Comme évoqué plus haut les accords avec l’UE sont loin de chercher des solutions aux problèmes d’environnement que connaît la Tunisie. En effet, dans l’accord de 1995, un seul article a été réservé à l’environnement (Article 48) qui annonce en termes généraux “la prévention de la dégradation de l’environnement et l’amélioration de sa qualité, la protection de la santé des personnes et l’utilisation rationnelle des ressources naturelles en vue d’assurer un développement durable”. Le bilan de cet accord n’a pas été fait, mais il est clair qu’il n’a pas contribué à améliorer l’état de l’environnement dans le pays, mais les a, dans plusieurs situations, exacerbées.

Pour ce qui est des négociations sur l’ALECA, les divergences majeures entre l’UE et le gouvernement tunisien sont liées à l’agriculture que les autorités tunisiennes ne peuvent pas libéraliser, mais aussi, sur le refus de l’UE de réduire les contraintes à la libre circulation des Tunisiens.

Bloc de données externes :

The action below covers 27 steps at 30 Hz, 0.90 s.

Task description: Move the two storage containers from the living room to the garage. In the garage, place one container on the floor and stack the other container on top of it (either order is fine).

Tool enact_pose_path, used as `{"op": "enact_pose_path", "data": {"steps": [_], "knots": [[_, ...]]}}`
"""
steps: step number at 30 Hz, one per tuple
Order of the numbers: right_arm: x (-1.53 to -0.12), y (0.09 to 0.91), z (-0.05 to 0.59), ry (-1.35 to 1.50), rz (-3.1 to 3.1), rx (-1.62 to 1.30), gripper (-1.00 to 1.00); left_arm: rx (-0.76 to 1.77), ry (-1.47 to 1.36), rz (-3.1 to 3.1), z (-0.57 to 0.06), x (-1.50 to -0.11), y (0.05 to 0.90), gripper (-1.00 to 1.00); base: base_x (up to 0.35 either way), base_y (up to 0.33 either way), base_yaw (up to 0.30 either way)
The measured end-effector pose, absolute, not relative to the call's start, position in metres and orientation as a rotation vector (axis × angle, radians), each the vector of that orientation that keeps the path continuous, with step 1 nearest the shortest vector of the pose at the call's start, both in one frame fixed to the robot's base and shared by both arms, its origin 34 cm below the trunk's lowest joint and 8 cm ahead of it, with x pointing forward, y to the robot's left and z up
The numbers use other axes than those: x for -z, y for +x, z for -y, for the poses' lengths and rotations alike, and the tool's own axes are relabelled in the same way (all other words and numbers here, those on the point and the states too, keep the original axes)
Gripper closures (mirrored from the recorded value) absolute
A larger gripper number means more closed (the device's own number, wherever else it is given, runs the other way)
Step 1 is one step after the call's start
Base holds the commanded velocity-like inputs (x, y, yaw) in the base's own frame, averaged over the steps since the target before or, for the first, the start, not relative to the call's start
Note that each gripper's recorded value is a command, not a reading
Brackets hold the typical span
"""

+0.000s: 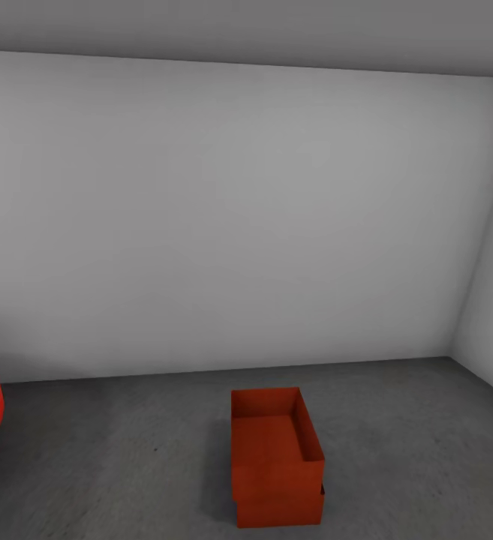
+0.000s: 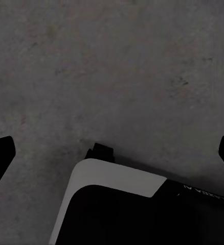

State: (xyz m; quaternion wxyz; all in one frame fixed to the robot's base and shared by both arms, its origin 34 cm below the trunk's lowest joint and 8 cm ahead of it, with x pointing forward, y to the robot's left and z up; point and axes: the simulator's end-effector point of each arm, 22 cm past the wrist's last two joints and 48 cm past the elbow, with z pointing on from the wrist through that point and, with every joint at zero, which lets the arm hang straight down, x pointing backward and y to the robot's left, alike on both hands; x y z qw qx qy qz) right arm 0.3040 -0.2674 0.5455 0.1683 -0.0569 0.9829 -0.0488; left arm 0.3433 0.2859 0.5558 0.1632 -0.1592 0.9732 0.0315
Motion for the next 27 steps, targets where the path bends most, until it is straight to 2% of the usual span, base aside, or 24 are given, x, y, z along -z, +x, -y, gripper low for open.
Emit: {"op": "enact_pose_path", "data": {"steps": [27], "knots": [[-0.546,0.306,0.274,-0.173,-2.786,0.156,-1.0,-0.106,-0.451,-2.773,-0.295,-0.556,0.344,-1.0,0.0,0.0,0.0]]}}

Récemment, l’UE a classé la Tunisie comme paradis fiscal, pour la forcer à signer l’ALECA ! Pour l’UE, la Tunisie d’aujourd’hui est un paradis fiscal alors qu’elle était un paradis de libertés sous la dictature… Clairement, la politique de l’UE vise à ouvrir davantage de marchés aux Européens, se fichant totalement des intérêts de leurs « partenaires », réduisant le rôle des Etats à un gendarme de ses frontières méridionales. Comme la Tunisie actuelle ne peut pas assurer ce rôle comme elle l’a fait sous le régime de Ben Ali, elle devient un paradis fiscal qu’il s’agit de sanctionner…

Les quelques consultations avec la société civile ont évoqué le risque réel pour l’économie tunisienne pour la santé, les marchés publics et l’agriculture. En effet, l’ALECA allonge la durée des brevets des médicaments génériques pour le VIH, l’hépatite ou le cancer par exemple, lesquels ne pourraient plus être disponibles dans le pays, comme cela a été le cas pour le Maroc.

En terme d’agriculture, la libéralisation facilite l’entrée des produits agricoles européens sur le marché tunisien sans contrepartie, entraînant l’agriculture tunisienne vers la ruine.

Pour ce qui est des marchés publics, l’ALECA entraîne l’accès libre des entreprises étrangères aux marchés publics tunisiens, ce qui amènerait ces dernières à cesser leurs activités en raison de leur faible compétitivité face aux entreprises européennes.

Conclusions

Les accords de libre-échange (dont l’ALECA), au lieu d’atténuer les problèmes liés à l’environnement, ne font que les exacerber. L’UE, contrairement à ses prétentions, ne fait que créer de nouvelles difficultés à l’économie tunisienne, en forçant le gouvernement à suivre un modèle de développement à l’origine des échecs passés et du soulèvement des Tunisiens en 2011.

Malgré l’opposition de la société civile, l’Europe continue à ignorer les besoins et revendications des Tunisiens.